Mas o mais grave é a situação em que sempre fui colocada. Eu que sou frontal,
gosto de conversar e rir, adoro facécias, antes mesmo de abrir a boca, já a minha
palavra estava inscrita numa rede de total incompreensão. Ninguém imagina o
esforço físico que me foi pedido. Gostaria de ver o Eduardo a pregar o seu
materialismo ao papa. Talvez compreendesse. E se preparava cuidadosamente as
minhas intervenções era para poder situar a minha palavra, noutro lugar que não
fosse o da afasia. Nunca imaginará o combate que tive de travar para que nem uma
sombra de ressentimento (e de moral) entrasse na minha escrita, tal era a
desumanidade e a imbecilidade a que tive de assistir. Sinto uma alegria profunda, ao
pensar que nas centenas de páginas que publiquei não há traço de ressentimento,
nem de esperança vã, nem de moral grandiloquente.

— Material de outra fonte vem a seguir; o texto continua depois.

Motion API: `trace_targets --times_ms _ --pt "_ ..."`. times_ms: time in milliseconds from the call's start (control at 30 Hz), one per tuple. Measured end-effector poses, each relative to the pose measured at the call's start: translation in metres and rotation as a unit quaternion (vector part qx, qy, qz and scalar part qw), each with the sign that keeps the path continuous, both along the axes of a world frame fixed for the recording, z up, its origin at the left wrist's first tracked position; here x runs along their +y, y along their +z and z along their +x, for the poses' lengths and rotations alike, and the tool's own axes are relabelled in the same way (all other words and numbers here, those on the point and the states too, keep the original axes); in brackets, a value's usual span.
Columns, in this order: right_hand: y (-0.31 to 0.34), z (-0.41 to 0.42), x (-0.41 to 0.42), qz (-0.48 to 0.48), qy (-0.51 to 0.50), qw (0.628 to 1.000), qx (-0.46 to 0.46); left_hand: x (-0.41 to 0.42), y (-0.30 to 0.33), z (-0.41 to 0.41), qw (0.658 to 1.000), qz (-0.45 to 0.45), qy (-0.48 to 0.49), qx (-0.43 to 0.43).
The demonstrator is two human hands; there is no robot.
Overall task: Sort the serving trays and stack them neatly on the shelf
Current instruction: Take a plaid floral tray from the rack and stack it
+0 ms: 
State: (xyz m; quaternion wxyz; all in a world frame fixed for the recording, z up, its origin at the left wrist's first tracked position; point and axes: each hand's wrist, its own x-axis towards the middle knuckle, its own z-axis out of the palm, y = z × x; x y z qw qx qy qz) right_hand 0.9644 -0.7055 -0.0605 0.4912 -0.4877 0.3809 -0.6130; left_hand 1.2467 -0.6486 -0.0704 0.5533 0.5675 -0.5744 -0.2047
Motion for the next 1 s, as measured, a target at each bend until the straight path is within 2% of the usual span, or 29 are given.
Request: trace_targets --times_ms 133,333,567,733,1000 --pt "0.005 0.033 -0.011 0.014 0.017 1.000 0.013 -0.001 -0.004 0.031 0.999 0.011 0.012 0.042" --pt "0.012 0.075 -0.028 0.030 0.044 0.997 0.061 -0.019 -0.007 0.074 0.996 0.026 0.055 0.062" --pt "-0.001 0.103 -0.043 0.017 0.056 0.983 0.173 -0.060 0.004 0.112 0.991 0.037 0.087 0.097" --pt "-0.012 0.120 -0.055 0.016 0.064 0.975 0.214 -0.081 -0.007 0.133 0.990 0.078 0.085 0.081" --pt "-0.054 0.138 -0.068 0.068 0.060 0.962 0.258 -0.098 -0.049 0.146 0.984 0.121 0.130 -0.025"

No quadro da literatura «nacional», serei sempre a esotérica de serviço. A minha
literatura e a dos que escrevem no campo em que me situo será sempre marginal,
intemática, incompreensível. Somos quatro ou cinco, ao lado de todos os outros,
que têm por si o essencial dos meios de comunicação, as cadeiras universitárias, o
establishment institucional e cultural, os ícones publicitários, os dinheiros do Estado
e do mercado (fazendo as contas por alto, devo ter ganho quinhentos escudos por
dia, nestes quarenta anos, ao serviço da literatura). Esta cultura pura e
simplesmente não quer a minha obra, não sabe o que fazer dela, excepto em
termos privados. O número de pessoas “cultas” da nossa praça que a lêem
(algumas citaram-me páginas inteiras de cor), e são incapazes de a nomear no
espaço público é propriamente aterrador. E, mesmo em privado, procuram silenciar
o pensamento que ela veicula. Ou seja, eles próprios, no sistema da dupla cultura,
colocam aquele texto na esfera do privado, não abrindo espaço para que eu possa
intervir, não como marginal, mas como ser humano que criou uma perspectiva que,
em privado, lhes é útil.
Mas essa não-aceitação vai mais longe: não houve prémio que recebesse (o último
vai para 10 anos), convite que tenha aceite que, posteriormente, quando não no
próprio momento, não tivesse sido objecto de declarações de «encapotada
rejeição». Uns queixam-se de que tiveram de lutar muito para que me fosse dado X
prémio, outro acha que não era evidente que eu devesse ser convidada, aqueloutro
entende que me foram dadas linhas a mais no dicionário. Ou seja, queixam-se à
posteriori do trabalho que lhes dera, como se não fosse sua obrigação estrita bater-
se, a meu lado, ombro a ombro, por uma obra que nos ajudava a viver melhor e com
menos impostura.
Estou a fazer setenta anos. Com recta intenção, fiz o meu trajecto pela floresta de
enganos da literatura. Nem sempre consegui certamente a melhor postura. Seja
como for, saí incólume, mas sem nada deixar de meu nesse espaço. Porque para
deixar seria preciso que os outros me quisessem receber. É, pois, território a que
não voltarei. Continuarei a escrever e a encontrar-me com legentes. Está quase tudo
por fazer. Sinto que é preciso pegar nas coisas simples (porque se conta, porque vai
o homem para onde a escrita for, porque cria a linguagem estética caminhos
transitáveis, etc…), e começá-las pelo seu começo. Creio que os outros escritores
«do meu ramo» já conhecidos ou ainda no começo, aqui e no Brasil, vão ter de
pensar no modo como criar um espaço de vida, que não seja marginal a nada, mas
um lugar real de escrita e de leitura.
Caro Eduardo,
espero que compreenda que só lhe pude dirigir esta carta pela muita amizade que
lhe tenho e porque toda ela transpira comunicação aberta com o interlocutor.